### WHAT THE EXERCISE ASKS
Leaving out all pictures, retype the records exactly.

### Collection entries
——

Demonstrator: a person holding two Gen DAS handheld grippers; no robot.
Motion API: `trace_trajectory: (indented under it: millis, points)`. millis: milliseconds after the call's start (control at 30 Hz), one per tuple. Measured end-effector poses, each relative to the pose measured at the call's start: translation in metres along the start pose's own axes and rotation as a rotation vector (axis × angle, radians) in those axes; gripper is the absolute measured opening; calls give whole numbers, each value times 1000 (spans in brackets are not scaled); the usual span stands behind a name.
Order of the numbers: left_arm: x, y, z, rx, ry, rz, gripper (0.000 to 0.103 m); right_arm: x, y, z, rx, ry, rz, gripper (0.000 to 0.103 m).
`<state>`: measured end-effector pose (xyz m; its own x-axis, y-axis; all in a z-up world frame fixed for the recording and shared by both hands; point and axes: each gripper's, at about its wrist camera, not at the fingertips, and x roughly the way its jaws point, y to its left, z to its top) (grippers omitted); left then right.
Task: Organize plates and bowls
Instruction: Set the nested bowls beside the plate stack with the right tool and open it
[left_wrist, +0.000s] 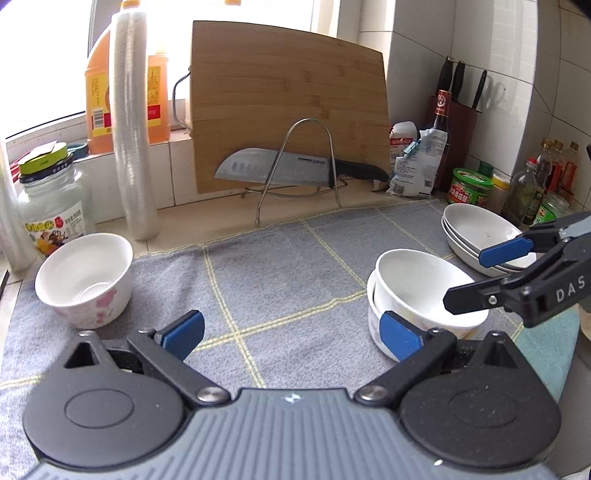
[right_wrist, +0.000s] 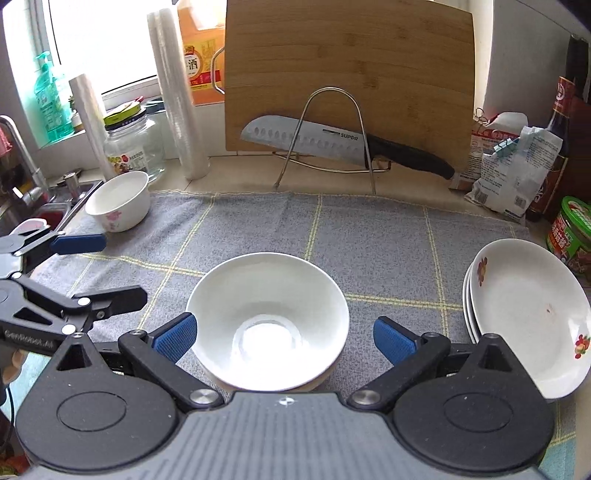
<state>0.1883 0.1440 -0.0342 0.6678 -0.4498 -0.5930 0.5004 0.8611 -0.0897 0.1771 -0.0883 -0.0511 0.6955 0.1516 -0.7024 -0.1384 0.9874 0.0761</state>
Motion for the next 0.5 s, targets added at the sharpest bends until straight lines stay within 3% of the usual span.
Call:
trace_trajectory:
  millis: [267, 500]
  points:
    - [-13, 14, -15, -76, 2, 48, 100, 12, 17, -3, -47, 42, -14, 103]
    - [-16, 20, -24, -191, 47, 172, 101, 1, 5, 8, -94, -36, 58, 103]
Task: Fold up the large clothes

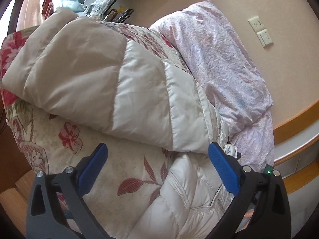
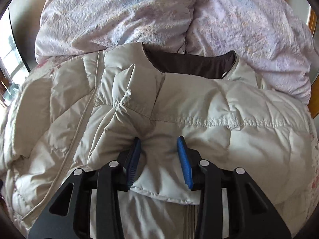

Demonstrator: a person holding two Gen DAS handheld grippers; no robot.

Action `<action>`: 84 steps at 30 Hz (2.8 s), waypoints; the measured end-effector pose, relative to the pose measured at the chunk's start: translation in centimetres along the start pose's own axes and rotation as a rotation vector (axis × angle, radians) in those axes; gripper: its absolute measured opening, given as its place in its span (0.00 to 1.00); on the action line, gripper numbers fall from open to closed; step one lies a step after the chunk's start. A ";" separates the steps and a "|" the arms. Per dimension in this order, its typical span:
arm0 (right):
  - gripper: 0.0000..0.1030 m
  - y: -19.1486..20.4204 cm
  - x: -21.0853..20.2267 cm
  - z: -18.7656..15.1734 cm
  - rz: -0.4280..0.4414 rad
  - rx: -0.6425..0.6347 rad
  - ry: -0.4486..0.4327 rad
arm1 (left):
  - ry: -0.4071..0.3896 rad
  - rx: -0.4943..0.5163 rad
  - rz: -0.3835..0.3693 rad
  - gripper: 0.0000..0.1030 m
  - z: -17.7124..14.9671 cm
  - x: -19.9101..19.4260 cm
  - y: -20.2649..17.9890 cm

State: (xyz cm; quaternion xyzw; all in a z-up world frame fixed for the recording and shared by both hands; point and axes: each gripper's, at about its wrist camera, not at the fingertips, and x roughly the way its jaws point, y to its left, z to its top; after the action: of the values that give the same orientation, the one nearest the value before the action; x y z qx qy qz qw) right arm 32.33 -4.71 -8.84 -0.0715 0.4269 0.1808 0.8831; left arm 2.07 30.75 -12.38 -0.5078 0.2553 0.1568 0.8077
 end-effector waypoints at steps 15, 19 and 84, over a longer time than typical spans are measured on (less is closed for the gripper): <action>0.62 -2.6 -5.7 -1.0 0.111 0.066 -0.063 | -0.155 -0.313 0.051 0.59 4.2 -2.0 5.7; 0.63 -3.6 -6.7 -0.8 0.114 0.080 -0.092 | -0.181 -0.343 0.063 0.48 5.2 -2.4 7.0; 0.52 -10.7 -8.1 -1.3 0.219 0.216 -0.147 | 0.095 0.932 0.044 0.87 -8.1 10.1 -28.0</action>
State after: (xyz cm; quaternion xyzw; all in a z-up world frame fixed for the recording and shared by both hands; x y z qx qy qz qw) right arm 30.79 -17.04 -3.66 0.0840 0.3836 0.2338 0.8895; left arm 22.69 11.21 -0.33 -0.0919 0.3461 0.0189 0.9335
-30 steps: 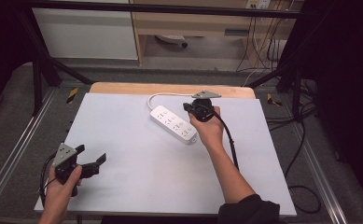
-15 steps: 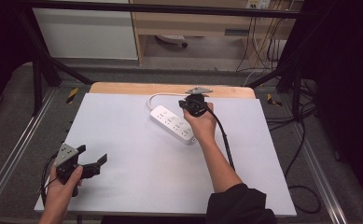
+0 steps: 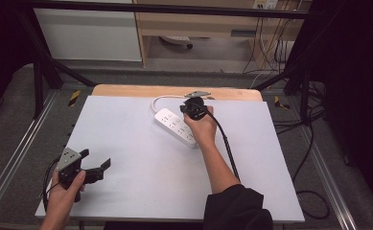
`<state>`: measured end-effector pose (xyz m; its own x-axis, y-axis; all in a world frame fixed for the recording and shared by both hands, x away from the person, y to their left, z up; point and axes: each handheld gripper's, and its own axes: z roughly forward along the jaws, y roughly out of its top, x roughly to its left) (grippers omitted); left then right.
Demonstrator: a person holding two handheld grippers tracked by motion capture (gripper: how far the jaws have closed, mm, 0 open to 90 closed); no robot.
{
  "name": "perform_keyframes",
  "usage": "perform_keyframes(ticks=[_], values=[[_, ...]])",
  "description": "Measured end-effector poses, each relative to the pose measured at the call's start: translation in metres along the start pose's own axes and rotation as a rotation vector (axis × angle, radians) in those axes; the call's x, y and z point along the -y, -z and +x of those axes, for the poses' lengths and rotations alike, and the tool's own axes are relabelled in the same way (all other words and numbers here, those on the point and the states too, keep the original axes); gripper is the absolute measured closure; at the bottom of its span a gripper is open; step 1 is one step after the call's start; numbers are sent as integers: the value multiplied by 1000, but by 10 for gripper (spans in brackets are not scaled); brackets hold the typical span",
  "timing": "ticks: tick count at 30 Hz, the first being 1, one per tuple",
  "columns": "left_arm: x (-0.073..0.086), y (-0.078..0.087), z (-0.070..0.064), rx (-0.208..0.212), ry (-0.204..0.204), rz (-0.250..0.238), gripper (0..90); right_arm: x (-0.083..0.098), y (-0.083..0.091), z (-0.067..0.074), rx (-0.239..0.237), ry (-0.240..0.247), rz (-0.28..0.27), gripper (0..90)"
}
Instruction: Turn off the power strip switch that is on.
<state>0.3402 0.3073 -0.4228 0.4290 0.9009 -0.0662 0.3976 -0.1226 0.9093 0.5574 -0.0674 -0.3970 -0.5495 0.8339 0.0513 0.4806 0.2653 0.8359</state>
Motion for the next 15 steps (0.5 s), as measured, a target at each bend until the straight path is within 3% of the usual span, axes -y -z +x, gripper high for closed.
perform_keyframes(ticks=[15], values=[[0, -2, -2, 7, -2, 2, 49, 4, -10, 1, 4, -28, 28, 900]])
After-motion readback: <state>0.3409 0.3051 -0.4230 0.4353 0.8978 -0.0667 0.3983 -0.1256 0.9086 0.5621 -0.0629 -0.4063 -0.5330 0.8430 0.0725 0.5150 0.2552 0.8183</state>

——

### RESULT OF THIS EXERCISE
Demonstrator: a person holding two Gen DAS handheld grippers; no robot.
Motion API: `trace_trajectory: (indented under it: millis, points)`. millis: milliseconds after the call's start (control at 30 Hz), one per tuple. Measured end-effector poses, each relative to the pose measured at the call's start: translation in metres along the start pose's own axes and rotation as a rotation vector (axis × angle, radians) in those axes; gripper is the absolute measured opening; calls give whole numbers, each value times 1000 (spans in brackets are not scaled); the usual span stands behind a name.
Order of the numbers: left_arm: x, y, z, rx, ry, rz, gripper (0.000 to 0.103 m); right_arm: x, y, z, rx, ry, rz, gripper (0.000 to 0.103 m).
`<state>`: measured end-effector pose (xyz m; its own x-axis, y-axis; all in a z-up world frame fixed for the recording and shared by both hands; point and axes: each gripper's, at about its wrist camera, not at the fingertips, and x roughly the way its jaws point, y to its left, z to its top) (grippers omitted); left then right.
Task: Organize plates and bowls
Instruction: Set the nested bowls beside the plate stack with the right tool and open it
[left_wrist, +0.000s] 
[right_wrist, +0.000s] 
<state>0.1883 0.1440 -0.0342 0.6678 -0.4498 -0.5930 0.5004 0.8611 -0.0897 0.1771 -0.0883 -0.0511 0.6955 0.1516 -0.7024 -0.1384 0.9874 0.0761</state>
Motion for the next 0.5 s, targets added at the sharpest bends until straight lines stay within 3% of the usual span.
Call:
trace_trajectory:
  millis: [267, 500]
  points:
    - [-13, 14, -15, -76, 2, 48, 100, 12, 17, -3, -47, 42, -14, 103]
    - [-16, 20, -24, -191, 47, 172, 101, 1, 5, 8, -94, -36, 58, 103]
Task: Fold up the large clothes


Demonstrator: a person holding two Gen DAS handheld grippers; no robot.

Action `<action>`: 84 steps at 30 Hz (2.8 s), waypoints; the measured end-effector pose, relative to the pose measured at the chunk's start: translation in centimetres along the start pose's own axes and rotation as a rotation vector (axis × angle, radians) in those axes; gripper: its absolute measured opening, given as its place in its span (0.00 to 1.00); on the action line, gripper numbers fall from open to closed; step one lies a step after the chunk's start. A ";" separates the steps and a "|" the arms. Per dimension in this order, its typical span:
arm0 (right):
  - gripper: 0.0000..0.1030 m
  - y: -19.1486..20.4204 cm
  - x: -21.0853..20.2267 cm
  - z: -18.7656..15.1734 cm
  - rz: -0.4280..0.4414 rad
  - rx: -0.6425..0.6347 rad
  - ry: -0.4486..0.4327 rad
arm1 (left):
  - ry: -0.4071..0.3896 rad
  - rx: -0.4943..0.5163 rad
  - rz: -0.3835..0.3693 rad
  - gripper: 0.0000..0.1030 m
  - z: -17.7124..14.9671 cm
  - x: -19.9101..19.4260 cm
  - y: -20.2649..17.9890 cm

State: (xyz cm; quaternion xyzw; all in a z-up world frame fixed for the recording and shared by both hands; point and axes: each gripper's, at about its wrist camera, not at the fingertips, and x roughly the way its jaws point, y to its left, z to its top; after the action: of the values that give the same orientation, the one nearest the value before the action; x y z qx qy qz qw) right arm 32.33 -4.71 -8.84 -0.0715 0.4269 0.1808 0.8831; left arm 2.07 30.75 -12.38 -0.5078 0.2553 0.1568 0.8077
 end-effector waypoints at steps 15, 19 and 84, over a longer time than typical spans are measured on (less is closed for the gripper): <action>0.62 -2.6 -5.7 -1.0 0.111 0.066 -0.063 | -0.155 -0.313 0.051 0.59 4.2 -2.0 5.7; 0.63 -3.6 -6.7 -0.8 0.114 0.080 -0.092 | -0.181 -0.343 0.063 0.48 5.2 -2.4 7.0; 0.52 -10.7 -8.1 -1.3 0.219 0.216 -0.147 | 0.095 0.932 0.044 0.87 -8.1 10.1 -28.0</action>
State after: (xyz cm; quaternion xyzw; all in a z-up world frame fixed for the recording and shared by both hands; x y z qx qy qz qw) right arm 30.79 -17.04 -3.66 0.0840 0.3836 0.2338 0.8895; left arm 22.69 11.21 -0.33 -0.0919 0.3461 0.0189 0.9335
-30 steps: 
-15 steps: 
+0 steps: 
`<state>`: measured end-effector pose (xyz m; its own x-axis, y-axis; all in a world frame fixed for the recording and shared by both hands, x away from the person, y to their left, z up; point and axes: each handheld gripper's, and its own axes: z roughly forward along the jaws, y roughly out of its top, x roughly to its left) (grippers omitted); left then right.
Demonstrator: a person holding two handheld grippers tracked by motion capture (gripper: how far the jaws have closed, mm, 0 open to 90 closed); no robot.
{
  "name": "perform_keyframes",
  "usage": "perform_keyframes(ticks=[_], values=[[_, ...]])",
  "description": "Measured end-effector poses, each relative to the pose measured at the call's start: translation in metres along the start pose's own axes and rotation as a rotation vector (axis × angle, radians) in those axes; the call's x, y and z point along the -y, -z and +x of those axes, for the poses' lengths and rotations alike, and the tool's own axes are relabelled in the same way (all other words and numbers here, those on the point and the states too, keep the original axes); gripper is the absolute measured closure; at the bottom of its span a gripper is open; step 1 is one step after the call's start; numbers are sent as integers: the value multiplied by 1000, but by 10 for gripper (spans in brackets are not scaled); brackets hold the typical span",
  "timing": "ticks: tick count at 30 Hz, the first being 1, one per tuple",
  "columns": "left_arm: x (-0.073..0.086), y (-0.078..0.087), z (-0.070..0.064), rx (-0.208..0.212), ry (-0.204..0.204), rz (-0.250..0.238), gripper (0..90); right_arm: x (-0.083..0.098), y (-0.083..0.091), z (-0.067..0.074), rx (-0.239..0.237), ry (-0.240..0.247), rz (-0.28..0.27), gripper (0..90)"
}
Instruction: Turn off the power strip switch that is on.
<state>0.3402 0.3073 -0.4228 0.4290 0.9009 -0.0662 0.3976 -0.1226 0.9093 0.5574 -0.0674 -0.3970 -0.5495 0.8339 0.0513 0.4806 0.2653 0.8359</state>
Motion for the next 15 steps (0.5 s), as measured, a target at each bend until the straight path is within 3% of the usual span, axes -y -z +x, gripper high for closed.
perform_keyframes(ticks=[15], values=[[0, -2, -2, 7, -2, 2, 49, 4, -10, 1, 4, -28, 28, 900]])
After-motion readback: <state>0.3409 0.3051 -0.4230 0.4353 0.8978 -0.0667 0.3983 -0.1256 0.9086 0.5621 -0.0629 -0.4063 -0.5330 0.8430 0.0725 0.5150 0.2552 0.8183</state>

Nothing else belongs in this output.